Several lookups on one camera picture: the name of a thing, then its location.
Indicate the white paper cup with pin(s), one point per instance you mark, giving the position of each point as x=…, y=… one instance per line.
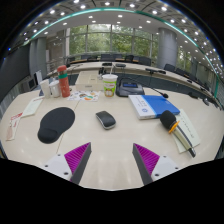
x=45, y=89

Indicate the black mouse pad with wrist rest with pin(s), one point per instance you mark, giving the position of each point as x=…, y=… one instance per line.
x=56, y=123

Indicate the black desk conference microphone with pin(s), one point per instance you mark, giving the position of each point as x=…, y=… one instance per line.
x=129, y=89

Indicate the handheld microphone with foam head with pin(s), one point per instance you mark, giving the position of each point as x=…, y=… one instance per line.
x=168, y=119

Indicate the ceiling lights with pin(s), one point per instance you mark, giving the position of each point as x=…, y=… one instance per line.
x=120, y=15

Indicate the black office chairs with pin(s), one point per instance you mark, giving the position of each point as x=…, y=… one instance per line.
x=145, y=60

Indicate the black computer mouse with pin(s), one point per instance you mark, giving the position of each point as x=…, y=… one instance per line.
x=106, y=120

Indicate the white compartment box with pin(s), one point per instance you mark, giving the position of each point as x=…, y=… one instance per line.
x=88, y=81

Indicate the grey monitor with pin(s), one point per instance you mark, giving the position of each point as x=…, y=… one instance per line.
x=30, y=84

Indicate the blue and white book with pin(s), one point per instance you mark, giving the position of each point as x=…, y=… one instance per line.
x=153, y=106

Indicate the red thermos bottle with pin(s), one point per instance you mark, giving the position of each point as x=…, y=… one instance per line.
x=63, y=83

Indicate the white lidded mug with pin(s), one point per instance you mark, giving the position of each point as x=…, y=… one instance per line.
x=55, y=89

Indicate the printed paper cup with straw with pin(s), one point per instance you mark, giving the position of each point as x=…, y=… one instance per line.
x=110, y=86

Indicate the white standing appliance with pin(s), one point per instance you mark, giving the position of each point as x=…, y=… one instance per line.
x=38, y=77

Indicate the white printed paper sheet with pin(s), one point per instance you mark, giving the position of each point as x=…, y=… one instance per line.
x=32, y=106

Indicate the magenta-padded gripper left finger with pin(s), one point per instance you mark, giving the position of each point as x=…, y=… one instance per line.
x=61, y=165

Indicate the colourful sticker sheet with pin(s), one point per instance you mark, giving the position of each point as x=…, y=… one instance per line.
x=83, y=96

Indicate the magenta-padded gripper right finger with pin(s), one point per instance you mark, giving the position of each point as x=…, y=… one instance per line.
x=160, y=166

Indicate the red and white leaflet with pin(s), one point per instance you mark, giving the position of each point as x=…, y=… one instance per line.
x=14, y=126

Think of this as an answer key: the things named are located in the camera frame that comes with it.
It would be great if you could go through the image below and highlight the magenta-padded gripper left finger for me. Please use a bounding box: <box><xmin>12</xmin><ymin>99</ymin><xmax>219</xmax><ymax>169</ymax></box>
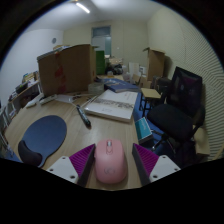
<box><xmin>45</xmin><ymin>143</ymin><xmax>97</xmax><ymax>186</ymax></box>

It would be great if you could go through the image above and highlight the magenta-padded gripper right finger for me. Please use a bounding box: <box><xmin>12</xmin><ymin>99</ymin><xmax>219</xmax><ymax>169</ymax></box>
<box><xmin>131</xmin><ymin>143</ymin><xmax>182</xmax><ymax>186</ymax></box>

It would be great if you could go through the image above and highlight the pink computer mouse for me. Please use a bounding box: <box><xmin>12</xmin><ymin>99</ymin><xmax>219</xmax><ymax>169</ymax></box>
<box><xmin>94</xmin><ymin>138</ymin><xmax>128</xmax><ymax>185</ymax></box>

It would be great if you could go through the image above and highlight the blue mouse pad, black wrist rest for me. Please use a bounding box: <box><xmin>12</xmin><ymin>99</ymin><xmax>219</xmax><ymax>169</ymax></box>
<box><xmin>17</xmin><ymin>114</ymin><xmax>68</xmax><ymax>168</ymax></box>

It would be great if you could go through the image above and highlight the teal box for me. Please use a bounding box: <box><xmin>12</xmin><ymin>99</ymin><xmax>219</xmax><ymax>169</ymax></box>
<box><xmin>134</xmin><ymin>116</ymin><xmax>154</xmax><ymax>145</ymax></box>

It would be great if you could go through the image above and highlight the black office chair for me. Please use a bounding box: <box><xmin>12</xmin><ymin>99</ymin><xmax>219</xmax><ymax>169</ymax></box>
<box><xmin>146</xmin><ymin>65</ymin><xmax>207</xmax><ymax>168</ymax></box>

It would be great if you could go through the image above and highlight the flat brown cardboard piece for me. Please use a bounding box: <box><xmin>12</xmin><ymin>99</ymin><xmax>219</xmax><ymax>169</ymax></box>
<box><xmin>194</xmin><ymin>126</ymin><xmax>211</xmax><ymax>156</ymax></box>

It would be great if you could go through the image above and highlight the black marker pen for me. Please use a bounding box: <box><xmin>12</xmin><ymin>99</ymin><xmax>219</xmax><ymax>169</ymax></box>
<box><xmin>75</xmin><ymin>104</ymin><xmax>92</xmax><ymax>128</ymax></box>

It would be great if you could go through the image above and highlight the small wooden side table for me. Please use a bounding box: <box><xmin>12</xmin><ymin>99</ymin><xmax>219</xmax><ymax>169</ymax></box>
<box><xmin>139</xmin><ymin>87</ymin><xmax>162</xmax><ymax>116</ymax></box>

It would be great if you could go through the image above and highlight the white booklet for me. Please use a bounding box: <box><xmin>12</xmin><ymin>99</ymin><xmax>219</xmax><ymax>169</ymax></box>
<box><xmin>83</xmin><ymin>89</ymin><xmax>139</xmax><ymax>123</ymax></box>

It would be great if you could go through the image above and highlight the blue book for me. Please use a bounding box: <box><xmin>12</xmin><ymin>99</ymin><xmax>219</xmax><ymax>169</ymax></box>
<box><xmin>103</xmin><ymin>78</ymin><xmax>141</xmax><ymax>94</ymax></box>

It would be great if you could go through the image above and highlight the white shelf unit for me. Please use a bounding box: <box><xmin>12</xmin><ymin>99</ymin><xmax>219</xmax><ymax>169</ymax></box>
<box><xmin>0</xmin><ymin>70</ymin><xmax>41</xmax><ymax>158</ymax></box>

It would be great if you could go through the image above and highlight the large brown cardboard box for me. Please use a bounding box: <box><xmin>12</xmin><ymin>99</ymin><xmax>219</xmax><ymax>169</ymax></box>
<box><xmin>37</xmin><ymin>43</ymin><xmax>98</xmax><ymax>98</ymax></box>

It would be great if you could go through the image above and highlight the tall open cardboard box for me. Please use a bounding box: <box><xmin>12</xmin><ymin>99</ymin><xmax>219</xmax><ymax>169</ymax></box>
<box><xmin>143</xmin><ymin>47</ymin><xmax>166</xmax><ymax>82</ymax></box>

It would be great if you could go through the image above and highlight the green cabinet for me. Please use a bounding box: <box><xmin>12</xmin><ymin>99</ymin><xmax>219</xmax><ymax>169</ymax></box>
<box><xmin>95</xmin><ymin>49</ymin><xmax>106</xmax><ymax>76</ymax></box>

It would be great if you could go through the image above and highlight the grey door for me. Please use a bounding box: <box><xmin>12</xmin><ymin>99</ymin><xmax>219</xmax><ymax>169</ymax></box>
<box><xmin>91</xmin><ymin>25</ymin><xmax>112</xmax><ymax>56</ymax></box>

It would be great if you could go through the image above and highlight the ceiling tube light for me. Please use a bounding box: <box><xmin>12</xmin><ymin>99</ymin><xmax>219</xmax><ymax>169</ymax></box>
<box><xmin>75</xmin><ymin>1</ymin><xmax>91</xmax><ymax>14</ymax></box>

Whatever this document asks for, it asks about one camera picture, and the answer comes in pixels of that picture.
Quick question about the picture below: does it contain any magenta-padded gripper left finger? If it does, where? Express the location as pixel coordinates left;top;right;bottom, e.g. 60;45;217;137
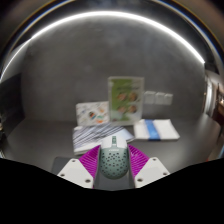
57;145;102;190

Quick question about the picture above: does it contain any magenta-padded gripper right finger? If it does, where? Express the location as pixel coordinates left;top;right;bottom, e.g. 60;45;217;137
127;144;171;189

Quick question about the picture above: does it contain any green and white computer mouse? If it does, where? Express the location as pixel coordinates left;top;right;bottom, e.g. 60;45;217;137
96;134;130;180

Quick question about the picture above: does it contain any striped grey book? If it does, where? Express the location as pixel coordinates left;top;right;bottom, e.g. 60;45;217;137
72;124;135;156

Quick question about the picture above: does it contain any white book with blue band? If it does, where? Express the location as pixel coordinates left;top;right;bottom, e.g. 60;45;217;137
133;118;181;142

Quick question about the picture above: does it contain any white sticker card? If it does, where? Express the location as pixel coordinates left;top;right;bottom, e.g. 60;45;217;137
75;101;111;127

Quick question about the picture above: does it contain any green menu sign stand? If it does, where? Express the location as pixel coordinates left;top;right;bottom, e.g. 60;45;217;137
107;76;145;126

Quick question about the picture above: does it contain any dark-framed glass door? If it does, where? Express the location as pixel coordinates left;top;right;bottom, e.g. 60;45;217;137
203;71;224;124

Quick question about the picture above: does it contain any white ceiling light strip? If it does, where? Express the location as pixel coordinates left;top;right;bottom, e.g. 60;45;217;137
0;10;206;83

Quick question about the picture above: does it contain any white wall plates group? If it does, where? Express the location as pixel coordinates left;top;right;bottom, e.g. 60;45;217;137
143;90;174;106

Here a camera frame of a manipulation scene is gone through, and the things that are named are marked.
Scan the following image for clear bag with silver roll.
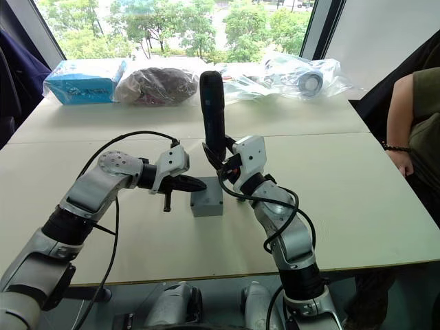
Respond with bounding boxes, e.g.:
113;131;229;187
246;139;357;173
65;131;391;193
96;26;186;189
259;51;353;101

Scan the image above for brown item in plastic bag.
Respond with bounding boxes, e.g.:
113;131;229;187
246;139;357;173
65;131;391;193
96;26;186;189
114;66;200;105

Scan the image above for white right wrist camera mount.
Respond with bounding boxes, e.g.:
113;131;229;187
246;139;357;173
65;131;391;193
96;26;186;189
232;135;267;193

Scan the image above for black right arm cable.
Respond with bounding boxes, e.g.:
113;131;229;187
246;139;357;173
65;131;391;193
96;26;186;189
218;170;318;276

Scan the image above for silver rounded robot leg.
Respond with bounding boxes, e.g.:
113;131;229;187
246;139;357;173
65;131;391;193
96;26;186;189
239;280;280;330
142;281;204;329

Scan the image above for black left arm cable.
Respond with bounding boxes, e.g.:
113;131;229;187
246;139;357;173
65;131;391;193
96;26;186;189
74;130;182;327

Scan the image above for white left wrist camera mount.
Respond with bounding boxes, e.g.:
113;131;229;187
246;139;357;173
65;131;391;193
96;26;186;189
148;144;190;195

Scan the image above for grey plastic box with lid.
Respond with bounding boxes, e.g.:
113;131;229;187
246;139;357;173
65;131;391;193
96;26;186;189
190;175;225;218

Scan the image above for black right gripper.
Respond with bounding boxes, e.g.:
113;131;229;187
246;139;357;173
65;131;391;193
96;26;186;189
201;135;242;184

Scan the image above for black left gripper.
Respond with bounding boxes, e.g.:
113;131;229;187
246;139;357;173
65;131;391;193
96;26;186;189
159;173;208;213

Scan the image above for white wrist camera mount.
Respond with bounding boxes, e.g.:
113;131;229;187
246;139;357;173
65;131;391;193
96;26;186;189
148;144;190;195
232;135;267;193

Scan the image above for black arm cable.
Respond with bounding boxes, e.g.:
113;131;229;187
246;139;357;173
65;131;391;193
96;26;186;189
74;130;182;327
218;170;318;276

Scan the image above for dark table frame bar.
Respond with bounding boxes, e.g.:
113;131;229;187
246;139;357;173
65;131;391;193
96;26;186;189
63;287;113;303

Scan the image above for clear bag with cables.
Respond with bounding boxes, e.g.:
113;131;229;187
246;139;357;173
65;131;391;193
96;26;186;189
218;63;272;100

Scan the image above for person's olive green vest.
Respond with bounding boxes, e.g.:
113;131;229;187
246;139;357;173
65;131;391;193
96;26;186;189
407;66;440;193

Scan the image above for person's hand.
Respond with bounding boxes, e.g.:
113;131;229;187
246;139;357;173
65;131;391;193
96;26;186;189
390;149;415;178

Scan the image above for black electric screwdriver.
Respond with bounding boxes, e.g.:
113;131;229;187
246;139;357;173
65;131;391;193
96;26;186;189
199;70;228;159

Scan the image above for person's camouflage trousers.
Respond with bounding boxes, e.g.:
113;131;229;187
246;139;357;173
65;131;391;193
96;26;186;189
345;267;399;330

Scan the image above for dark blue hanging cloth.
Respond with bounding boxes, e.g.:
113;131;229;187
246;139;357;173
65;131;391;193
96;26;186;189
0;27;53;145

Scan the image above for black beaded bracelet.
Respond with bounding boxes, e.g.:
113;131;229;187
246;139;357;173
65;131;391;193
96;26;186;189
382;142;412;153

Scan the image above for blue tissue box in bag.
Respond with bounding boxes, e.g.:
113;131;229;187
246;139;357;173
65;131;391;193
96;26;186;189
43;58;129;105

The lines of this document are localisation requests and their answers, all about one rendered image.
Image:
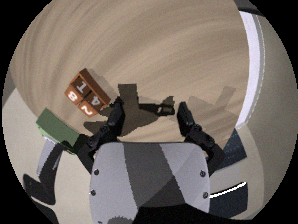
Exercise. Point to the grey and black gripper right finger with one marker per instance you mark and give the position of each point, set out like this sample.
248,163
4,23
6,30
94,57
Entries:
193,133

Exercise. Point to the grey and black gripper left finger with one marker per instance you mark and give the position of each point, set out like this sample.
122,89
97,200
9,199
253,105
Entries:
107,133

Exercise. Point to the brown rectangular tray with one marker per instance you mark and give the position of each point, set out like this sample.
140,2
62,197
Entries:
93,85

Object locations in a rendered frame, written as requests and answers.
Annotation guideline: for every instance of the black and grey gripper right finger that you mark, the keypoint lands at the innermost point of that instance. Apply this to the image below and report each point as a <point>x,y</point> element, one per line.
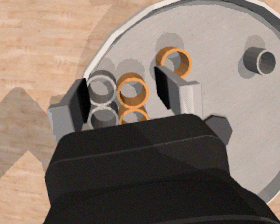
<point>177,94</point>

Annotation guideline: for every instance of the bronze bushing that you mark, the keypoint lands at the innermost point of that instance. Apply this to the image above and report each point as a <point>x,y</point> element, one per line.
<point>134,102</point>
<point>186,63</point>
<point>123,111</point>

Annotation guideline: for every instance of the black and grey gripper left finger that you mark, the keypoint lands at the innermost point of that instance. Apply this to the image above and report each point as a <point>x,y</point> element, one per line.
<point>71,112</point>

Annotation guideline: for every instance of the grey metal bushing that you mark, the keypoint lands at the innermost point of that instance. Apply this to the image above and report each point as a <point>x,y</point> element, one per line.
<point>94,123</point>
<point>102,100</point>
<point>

+++++

What the exercise asks
From the line containing "<point>134,102</point>" to the last line of the data above, copy each line exactly and add nothing.

Answer space
<point>134,102</point>
<point>186,63</point>
<point>123,111</point>

Annotation guideline: for every instance of the black and grey gripper left finger that you mark, the keypoint lands at the innermost point of that instance. Apply this to the image above and report each point as a <point>x,y</point> element, one per line.
<point>71,112</point>

Annotation guideline: for every instance of the grey metal bushing that you mark, the keypoint lands at the innermost point of that instance. Apply this to the image above and report each point as a <point>x,y</point> element, one per line.
<point>94,123</point>
<point>102,100</point>
<point>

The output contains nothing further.